And Japan might be an area, where we're starting to get some indications from some of the major customers there that maybe in the second half of the year, the automotive investment cycle may start to improve there where it's been – I'd call Japan as well sluggish like Europe over the last year or so.
But, you're right, we don't have – it's not like the traditional OEM business where you can rank your predictive visibility more fundamentally..
Okay. Thank you. Our next question comes from the line of Joe Maxa with Dougherty & Company. Please go ahead with your questions..
Thank you.
I just wonder if you could remind us on your relative size of your cutting versus welding business and then the growth rates of those?.
Sorry. I think we've disclosed in the K, and this is very approximate number because I could caution you again, the application date that we get sometimes is not the most accurate, but in all cutting applications both high-power and mid-power and even some of the QCW is about 50% of total revenue.
The welding is about 20%, and then marking and engraving will be the next biggest application after that. The two main ones, cutting and welding at those levels..
Right..
And that's, of course, multiple products, Joe, not just high-power..
Okay.
And you saw some strong growth in welding, so I was trying to get that is what do you think the growth rate is of these two segments now and what are your opportunities? I mean, I know, there's still a big market out there, but where are you going to see the most growth coming here in the next say year or two?.
Trends on cutting continue to be very strongly. We continue to see the displacement of the installed base of lasers and then move towards higher power, both with fine metal and that should continue to provide some sustained growth for the company. Clearly, the welding market is one that we have called out.
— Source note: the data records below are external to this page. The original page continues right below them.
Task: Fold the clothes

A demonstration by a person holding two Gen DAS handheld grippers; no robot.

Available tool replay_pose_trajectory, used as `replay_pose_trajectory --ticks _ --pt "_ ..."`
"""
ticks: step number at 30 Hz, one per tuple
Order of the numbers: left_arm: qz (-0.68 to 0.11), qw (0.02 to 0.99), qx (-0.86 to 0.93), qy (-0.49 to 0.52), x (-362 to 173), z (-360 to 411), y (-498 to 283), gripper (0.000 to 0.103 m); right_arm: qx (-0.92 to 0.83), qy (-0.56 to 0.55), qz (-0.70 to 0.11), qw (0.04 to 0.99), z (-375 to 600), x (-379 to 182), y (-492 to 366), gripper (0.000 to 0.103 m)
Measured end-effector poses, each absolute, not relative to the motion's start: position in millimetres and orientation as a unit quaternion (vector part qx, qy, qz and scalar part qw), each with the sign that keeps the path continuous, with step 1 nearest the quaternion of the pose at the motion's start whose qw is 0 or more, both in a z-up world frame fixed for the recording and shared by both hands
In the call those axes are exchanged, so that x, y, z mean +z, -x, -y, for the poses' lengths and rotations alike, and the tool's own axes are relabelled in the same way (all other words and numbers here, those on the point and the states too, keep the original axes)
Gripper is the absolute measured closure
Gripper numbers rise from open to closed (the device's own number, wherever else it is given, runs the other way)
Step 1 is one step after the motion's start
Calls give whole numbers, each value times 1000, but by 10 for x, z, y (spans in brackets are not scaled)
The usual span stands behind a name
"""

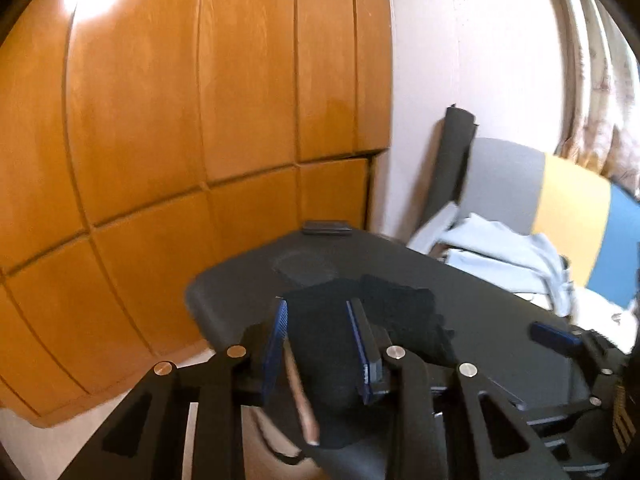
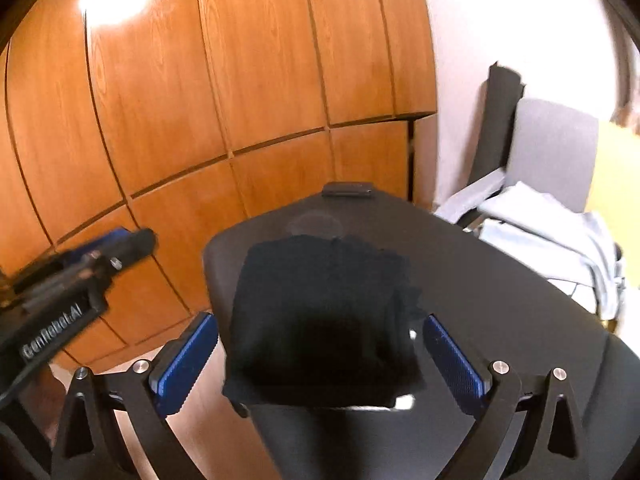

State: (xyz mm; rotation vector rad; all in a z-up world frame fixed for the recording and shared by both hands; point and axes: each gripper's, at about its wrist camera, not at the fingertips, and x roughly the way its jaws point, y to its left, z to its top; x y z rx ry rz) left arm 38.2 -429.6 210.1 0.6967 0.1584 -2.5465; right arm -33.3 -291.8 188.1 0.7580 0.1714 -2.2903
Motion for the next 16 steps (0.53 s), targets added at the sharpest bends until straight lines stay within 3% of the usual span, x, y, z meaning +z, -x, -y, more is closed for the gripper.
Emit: replay_pose_trajectory --ticks 10,16 --pt "-81 226 -926 -292 2003 4246 -257 73 -897 -256 -101 346 2933 1905 74 0" --pt "-91 224 -935 -259 2022 4302 -342 73 -899 -256 -117 336 2943 1834 56 0"
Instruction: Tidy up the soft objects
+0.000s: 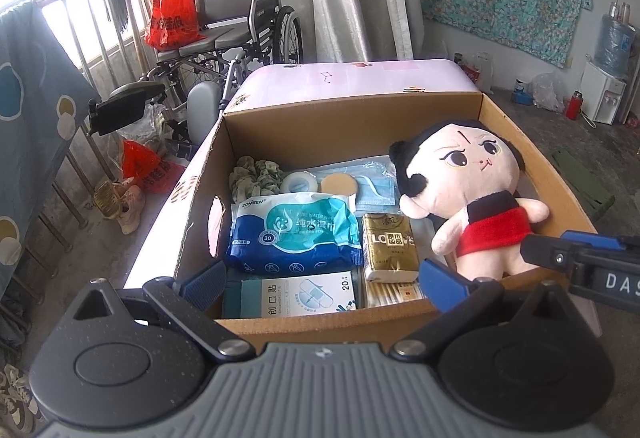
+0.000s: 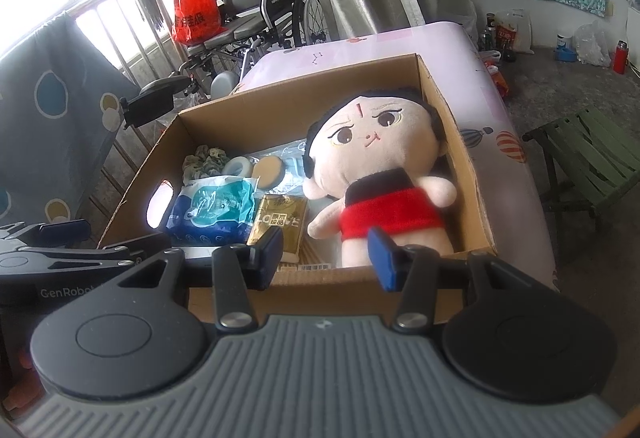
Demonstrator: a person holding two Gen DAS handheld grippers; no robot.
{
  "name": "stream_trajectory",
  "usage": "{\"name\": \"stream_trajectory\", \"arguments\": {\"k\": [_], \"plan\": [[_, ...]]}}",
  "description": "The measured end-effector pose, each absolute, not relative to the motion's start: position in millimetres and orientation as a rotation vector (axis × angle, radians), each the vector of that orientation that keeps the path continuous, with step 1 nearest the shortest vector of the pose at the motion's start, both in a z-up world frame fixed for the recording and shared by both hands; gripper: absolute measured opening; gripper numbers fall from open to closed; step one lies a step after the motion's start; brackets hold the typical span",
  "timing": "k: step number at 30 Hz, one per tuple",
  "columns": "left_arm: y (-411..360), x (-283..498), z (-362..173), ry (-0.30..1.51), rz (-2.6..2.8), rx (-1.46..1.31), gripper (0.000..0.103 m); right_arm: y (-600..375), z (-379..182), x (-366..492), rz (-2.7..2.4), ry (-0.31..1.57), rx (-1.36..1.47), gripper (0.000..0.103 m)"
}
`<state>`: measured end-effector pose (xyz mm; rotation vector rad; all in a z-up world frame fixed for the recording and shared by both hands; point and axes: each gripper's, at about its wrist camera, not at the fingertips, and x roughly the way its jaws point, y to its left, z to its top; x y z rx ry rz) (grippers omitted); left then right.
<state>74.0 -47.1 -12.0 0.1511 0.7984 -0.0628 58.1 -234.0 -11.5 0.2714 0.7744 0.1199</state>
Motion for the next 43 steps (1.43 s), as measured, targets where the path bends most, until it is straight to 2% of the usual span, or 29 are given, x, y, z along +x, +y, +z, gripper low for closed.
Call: {"name": "stream_trajectory", "arguments": {"k": [43], "plan": [[-47.9, 75.5, -18.4, 0.774, -0.035, 0.16, 0.103, -238.2, -17.7, 56.5, 0.107, 0.791, 0.28, 0.047]]}}
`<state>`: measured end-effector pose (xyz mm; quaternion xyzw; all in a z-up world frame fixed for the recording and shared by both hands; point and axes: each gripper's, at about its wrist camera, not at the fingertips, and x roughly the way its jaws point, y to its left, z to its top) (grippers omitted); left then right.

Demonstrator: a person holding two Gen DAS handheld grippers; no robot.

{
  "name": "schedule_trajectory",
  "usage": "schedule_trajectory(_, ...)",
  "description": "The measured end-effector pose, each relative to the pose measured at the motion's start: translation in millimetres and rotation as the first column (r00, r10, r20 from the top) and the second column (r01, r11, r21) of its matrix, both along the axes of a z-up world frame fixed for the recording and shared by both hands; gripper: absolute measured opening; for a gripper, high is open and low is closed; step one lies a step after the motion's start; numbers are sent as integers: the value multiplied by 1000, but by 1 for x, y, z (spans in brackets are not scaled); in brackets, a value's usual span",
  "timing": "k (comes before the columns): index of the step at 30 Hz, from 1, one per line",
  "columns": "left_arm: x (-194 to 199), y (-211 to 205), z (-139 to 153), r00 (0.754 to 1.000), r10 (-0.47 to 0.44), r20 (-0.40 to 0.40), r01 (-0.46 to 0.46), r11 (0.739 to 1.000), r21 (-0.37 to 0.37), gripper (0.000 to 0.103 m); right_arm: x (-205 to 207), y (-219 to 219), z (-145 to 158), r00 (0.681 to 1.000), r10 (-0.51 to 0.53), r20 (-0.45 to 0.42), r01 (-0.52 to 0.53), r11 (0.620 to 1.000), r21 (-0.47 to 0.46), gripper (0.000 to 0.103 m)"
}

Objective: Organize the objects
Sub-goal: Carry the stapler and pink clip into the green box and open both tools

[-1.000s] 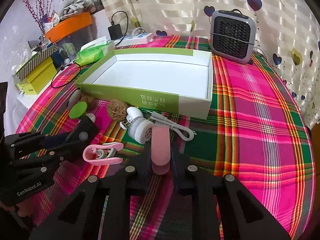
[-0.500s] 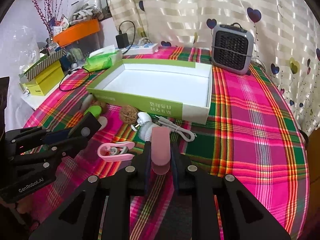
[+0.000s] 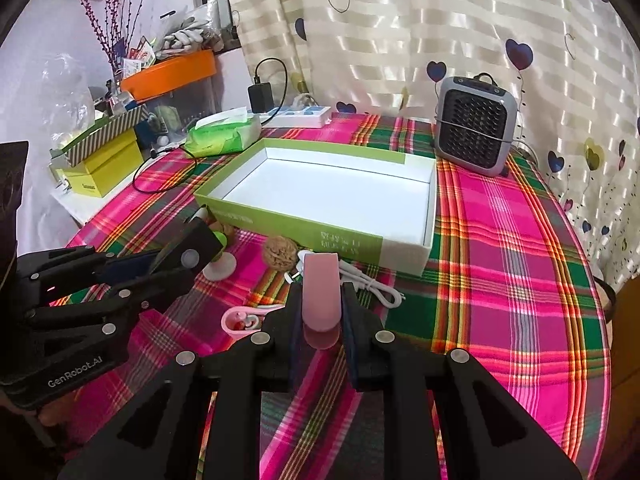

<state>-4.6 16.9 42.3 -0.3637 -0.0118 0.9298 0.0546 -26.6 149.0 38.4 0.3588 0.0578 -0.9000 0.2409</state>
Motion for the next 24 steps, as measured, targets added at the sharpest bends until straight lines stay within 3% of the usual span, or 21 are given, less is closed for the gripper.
schedule_trajectory(24, -66, -8, 12, 999, 32, -27, -32, 999, -17, 22, -60, -28, 10, 999, 24, -21, -24, 999, 23, 19)
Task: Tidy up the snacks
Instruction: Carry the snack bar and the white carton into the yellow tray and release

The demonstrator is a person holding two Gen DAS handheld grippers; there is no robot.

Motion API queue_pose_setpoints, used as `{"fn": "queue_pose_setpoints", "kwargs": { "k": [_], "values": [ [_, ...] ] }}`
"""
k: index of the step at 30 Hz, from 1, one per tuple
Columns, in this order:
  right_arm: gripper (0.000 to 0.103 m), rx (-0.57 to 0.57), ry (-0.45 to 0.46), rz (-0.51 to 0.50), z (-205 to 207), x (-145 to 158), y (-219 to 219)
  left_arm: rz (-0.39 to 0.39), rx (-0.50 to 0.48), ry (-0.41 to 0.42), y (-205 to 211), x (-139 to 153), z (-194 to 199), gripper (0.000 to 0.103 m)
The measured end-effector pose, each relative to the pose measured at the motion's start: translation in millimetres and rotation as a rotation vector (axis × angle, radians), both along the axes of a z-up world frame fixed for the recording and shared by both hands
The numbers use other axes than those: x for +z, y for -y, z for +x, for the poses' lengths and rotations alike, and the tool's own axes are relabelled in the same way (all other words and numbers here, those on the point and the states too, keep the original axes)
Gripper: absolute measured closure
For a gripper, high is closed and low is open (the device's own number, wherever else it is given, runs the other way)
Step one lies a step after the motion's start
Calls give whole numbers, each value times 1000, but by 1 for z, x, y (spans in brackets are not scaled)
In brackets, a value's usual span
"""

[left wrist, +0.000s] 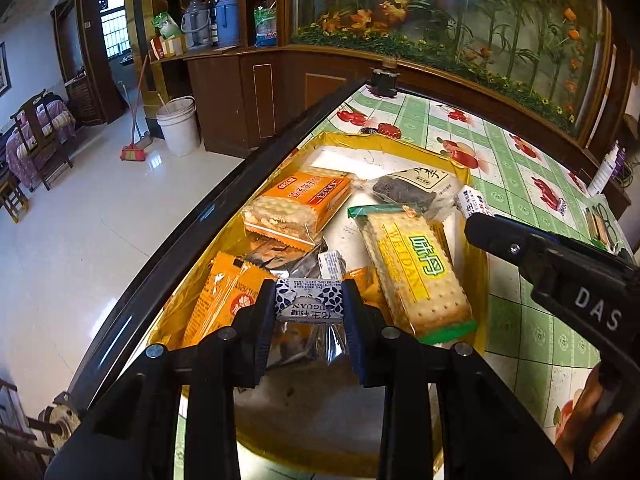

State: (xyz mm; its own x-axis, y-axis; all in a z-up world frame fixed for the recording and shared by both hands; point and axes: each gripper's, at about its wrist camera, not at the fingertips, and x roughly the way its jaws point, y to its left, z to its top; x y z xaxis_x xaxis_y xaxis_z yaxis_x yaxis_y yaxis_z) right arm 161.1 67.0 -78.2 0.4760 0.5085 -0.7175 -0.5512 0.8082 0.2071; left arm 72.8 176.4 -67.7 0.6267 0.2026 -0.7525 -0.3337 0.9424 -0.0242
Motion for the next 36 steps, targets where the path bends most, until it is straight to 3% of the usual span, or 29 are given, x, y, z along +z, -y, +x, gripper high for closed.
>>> {"fn": "queue_pose_setpoints", "kwargs": {
  "k": [14,16,18,19,20,21,22,24,31,36],
  "values": [
    [80,-24,-45,-1,30,-17,-11,-9,16,-10,-5,-5,21,72],
    [79,-32,-52,9,33,-19,-9,-3,18,-12,-5,-4,21,66],
    [79,-40,-47,12,34,-19,-7,22,24,-3,-2,-1,19,40],
    [77,-42,-47,15,34,-18,-6,32,28,6,-1,0,17,35],
    [75,-43,-51,19,35,-19,-6,41,34,15,-1,2,16,29],
    [66,-43,-58,25,35,-19,-5,46,36,21,0,4,15,27],
    [57,-41,-64,34,35,-19,-5,51,38,21,0,5,15,27],
    [54,-45,-59,36,35,-18,-4,64,34,16,2,7,16,27],
    [51,-61,-51,61,32,-10,6,66,49,10,3,9,13,27],
    [51,-86,-21,71,31,0,28,37,45,59,8,23,8,27]
  ]
}}
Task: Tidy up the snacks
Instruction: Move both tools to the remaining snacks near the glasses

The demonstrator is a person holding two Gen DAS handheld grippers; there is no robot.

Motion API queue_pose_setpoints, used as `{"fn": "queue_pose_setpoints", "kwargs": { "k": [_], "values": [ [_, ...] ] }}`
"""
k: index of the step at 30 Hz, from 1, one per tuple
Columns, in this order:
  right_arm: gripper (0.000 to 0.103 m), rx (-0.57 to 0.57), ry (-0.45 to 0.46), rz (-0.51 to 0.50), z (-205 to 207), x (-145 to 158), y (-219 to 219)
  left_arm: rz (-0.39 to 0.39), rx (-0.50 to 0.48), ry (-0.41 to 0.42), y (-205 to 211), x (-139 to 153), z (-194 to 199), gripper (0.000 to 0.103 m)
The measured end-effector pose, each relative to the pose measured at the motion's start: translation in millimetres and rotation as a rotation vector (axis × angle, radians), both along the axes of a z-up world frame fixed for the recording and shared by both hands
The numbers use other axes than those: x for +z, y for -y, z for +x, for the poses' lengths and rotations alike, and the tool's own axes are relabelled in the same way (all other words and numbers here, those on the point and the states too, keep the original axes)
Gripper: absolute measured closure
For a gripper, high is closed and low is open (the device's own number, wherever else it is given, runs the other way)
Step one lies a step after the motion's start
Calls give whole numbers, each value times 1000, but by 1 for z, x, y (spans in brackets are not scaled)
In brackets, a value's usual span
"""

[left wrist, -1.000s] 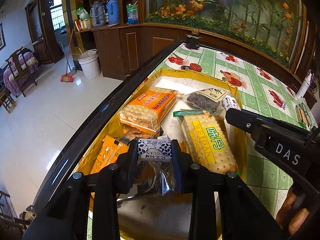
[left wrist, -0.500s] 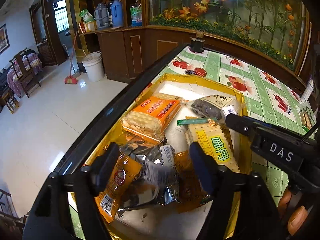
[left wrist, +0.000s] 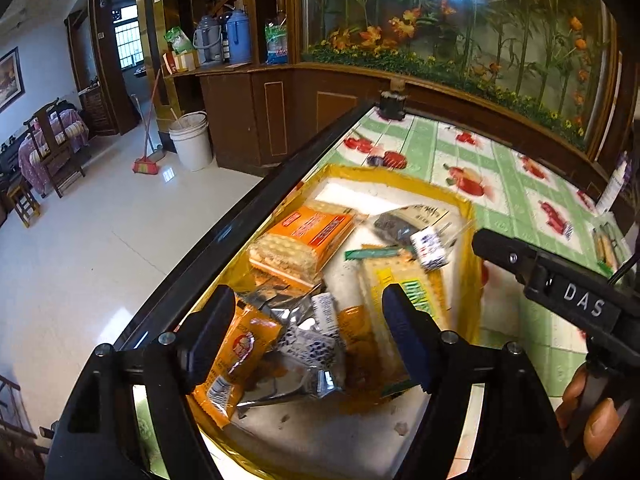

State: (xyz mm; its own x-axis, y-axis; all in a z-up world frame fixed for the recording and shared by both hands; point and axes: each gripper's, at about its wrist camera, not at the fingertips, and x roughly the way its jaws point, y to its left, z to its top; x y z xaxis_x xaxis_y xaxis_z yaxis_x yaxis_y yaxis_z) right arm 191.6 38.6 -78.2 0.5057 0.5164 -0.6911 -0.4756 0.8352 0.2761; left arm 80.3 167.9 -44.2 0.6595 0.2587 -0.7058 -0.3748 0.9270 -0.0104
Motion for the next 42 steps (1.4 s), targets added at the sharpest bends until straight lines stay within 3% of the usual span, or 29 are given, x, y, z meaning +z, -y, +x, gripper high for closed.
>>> {"fn": "queue_pose_setpoints", "kwargs": {
  "k": [7,21,24,27,29,42],
  "values": [
    [51,-157,25,-35,12,0,80,-22,-89,45,41,15,10,24],
    [49,-535,62,-89,46,5,273,-15,-356,21,165,23,71,24],
    [40,-601,63,-93,61,2,306,13,-399,23,189,27,81,24],
    [37,-644,36,-91,77,-6,333,16,-422,22,206,26,100,24],
    [37,-661,-6,-68,93,-15,346,4,-439,3,215,23,118,24],
    [38,-683,-52,-156,151,-44,361,-14,-533,-131,275,-15,204,24]
  ]
}}
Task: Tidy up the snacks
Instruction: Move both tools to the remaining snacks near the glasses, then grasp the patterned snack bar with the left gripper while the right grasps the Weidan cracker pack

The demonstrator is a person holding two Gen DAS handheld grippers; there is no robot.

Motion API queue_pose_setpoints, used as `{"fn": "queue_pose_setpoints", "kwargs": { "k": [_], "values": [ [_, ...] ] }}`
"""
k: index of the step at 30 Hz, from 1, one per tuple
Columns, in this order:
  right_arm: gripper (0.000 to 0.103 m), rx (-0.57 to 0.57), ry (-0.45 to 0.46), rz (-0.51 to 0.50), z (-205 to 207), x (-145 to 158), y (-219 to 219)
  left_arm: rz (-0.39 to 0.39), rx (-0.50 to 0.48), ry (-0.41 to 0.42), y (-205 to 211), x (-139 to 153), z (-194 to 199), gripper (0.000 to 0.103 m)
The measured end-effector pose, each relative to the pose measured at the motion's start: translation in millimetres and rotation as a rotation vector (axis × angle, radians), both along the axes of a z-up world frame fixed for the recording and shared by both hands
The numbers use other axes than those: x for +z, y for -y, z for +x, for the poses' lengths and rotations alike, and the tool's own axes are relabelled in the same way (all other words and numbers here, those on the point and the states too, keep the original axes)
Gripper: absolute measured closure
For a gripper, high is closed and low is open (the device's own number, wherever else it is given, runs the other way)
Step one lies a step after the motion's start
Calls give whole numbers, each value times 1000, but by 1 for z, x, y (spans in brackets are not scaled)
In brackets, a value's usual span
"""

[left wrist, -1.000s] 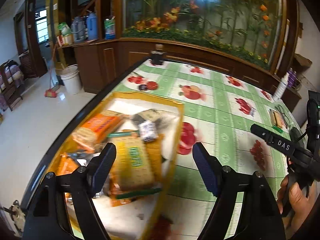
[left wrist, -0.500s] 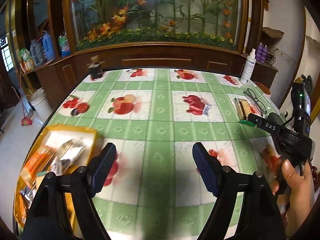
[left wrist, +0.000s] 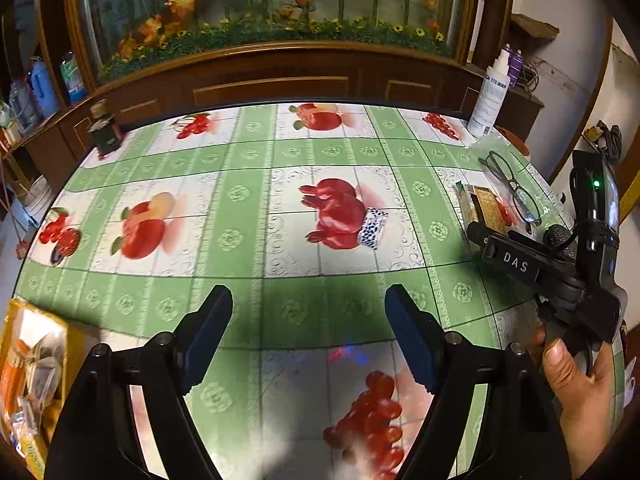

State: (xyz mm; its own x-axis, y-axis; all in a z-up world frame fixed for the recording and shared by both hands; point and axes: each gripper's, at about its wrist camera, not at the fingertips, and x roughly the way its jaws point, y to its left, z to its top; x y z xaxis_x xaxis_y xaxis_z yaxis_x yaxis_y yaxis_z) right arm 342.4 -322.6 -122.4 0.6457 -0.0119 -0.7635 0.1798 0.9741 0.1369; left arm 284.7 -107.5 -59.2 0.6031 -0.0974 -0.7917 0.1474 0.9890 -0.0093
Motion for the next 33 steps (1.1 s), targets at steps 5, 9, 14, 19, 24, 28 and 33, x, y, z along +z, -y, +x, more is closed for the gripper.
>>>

We see that over a three-year horizon as being a fundamental area, where we want to execute not just on high-power but on QCW as well. In terms of like a three to five-year time horizon welding, the welding market we're targeting and growing substantially by displacing not only existing laser, but non-laser welding technology as well..
Right..
In the welding market, still penetration on laser is very low. It's due to much more difficult work in this direction because each customer needs customized solution, the most of these welding players or companies, many of them even don't know about opportunities and where is the new opportunities, which way is open for them.
So it's a more difficult market to build, but it has huge potential in our opinion whether it'd be, I said it before, we only can confirm this, but it's absolutely different approach than cutting. In cutting market, you still from what 20 or 30 years installed (51:00) CO2 cutters with CO2 lasers.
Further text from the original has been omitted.